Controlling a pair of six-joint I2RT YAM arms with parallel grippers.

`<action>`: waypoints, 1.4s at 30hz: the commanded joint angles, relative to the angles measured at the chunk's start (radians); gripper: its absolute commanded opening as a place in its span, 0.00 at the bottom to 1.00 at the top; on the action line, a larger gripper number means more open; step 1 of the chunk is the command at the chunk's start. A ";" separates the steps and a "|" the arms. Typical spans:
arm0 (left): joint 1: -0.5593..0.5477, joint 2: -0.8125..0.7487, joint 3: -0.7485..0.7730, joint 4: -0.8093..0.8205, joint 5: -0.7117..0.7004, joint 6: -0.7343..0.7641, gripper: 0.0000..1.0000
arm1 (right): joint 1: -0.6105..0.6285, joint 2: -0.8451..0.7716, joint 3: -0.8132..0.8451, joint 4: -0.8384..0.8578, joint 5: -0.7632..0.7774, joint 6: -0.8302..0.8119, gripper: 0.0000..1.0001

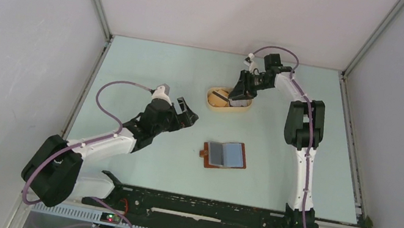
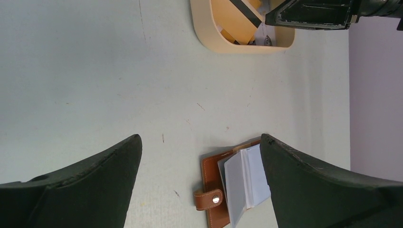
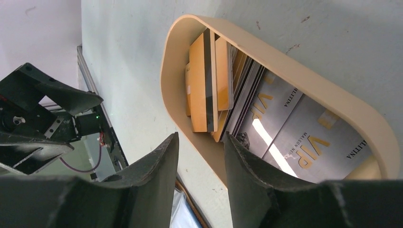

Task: Put the credit cards into the card holder
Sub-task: Pick up the credit card from the storage box.

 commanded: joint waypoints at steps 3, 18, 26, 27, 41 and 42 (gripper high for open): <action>0.007 -0.006 0.039 0.013 -0.002 0.016 0.98 | 0.031 0.001 0.055 0.026 0.043 0.050 0.47; 0.007 -0.016 0.035 0.008 -0.008 0.019 0.99 | 0.046 0.012 0.059 0.018 0.059 0.062 0.38; 0.007 -0.024 0.033 0.009 -0.009 0.018 0.99 | 0.038 -0.014 0.036 0.032 0.043 0.087 0.08; 0.007 -0.025 0.031 0.010 -0.008 0.018 0.98 | 0.035 -0.020 0.030 0.036 0.036 0.092 0.04; 0.007 -0.081 -0.041 0.215 0.105 -0.047 0.96 | -0.057 -0.231 -0.117 0.133 -0.089 0.117 0.00; 0.007 -0.086 -0.052 0.244 0.125 -0.065 0.96 | -0.061 -0.252 -0.138 0.135 -0.093 0.112 0.00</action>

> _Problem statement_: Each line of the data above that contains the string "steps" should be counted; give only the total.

> _Answer to this exercise_: 2